### Data

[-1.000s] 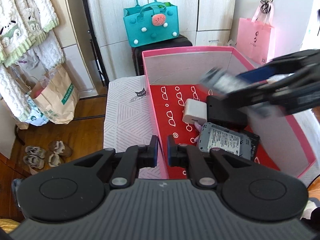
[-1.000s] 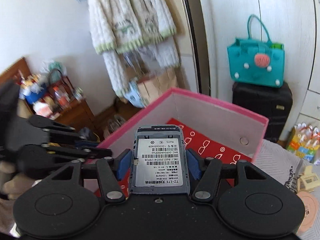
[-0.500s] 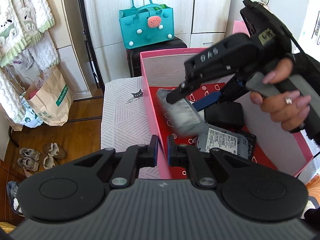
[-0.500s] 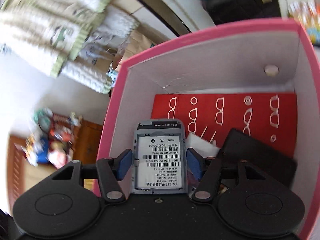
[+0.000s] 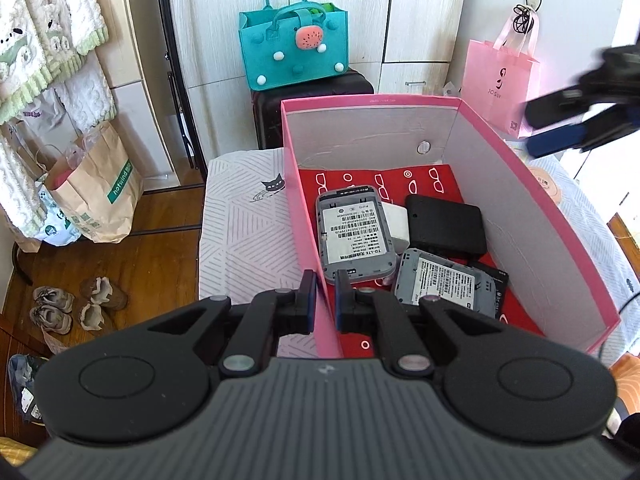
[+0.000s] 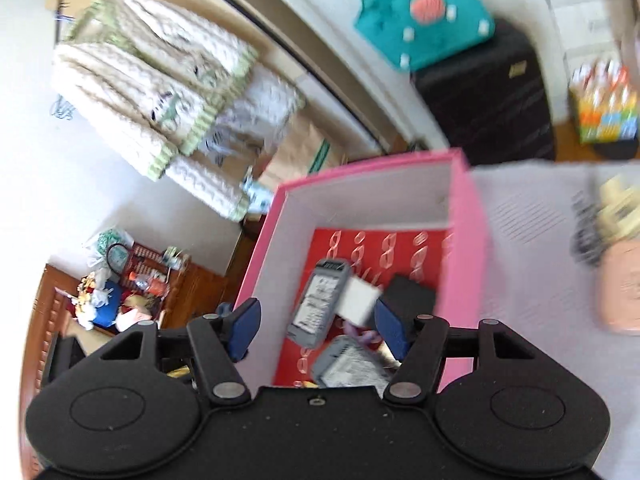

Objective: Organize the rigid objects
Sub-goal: 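Carry the second grey Wi-Fi device into the pink box and release it, then move the right gripper back over the peach round case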

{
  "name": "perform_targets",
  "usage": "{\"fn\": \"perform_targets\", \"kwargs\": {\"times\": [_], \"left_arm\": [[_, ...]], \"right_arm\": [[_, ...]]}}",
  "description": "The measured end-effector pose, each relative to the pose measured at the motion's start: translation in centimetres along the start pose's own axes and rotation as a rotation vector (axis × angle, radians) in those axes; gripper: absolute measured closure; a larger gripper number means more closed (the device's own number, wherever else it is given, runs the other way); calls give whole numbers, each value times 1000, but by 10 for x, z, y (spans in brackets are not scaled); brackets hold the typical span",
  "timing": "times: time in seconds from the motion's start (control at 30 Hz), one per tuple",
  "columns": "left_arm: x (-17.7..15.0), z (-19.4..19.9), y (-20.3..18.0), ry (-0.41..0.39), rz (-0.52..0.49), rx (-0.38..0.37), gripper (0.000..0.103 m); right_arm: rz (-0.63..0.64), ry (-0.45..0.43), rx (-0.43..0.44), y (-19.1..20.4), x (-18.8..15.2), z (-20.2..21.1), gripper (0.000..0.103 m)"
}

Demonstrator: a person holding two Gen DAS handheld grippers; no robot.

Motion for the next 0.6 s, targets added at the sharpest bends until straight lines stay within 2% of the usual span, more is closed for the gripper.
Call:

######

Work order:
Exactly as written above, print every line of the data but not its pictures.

Solution:
[-1.000s] 
[-1.000s] 
[-0.500s] 
[-0.500s] 
[+0.000s] 
[+0.000s] 

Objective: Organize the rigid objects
Sub-goal: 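Carry the second grey Wi-Fi device into the pink box and release it, then move the right gripper back over the peach round case
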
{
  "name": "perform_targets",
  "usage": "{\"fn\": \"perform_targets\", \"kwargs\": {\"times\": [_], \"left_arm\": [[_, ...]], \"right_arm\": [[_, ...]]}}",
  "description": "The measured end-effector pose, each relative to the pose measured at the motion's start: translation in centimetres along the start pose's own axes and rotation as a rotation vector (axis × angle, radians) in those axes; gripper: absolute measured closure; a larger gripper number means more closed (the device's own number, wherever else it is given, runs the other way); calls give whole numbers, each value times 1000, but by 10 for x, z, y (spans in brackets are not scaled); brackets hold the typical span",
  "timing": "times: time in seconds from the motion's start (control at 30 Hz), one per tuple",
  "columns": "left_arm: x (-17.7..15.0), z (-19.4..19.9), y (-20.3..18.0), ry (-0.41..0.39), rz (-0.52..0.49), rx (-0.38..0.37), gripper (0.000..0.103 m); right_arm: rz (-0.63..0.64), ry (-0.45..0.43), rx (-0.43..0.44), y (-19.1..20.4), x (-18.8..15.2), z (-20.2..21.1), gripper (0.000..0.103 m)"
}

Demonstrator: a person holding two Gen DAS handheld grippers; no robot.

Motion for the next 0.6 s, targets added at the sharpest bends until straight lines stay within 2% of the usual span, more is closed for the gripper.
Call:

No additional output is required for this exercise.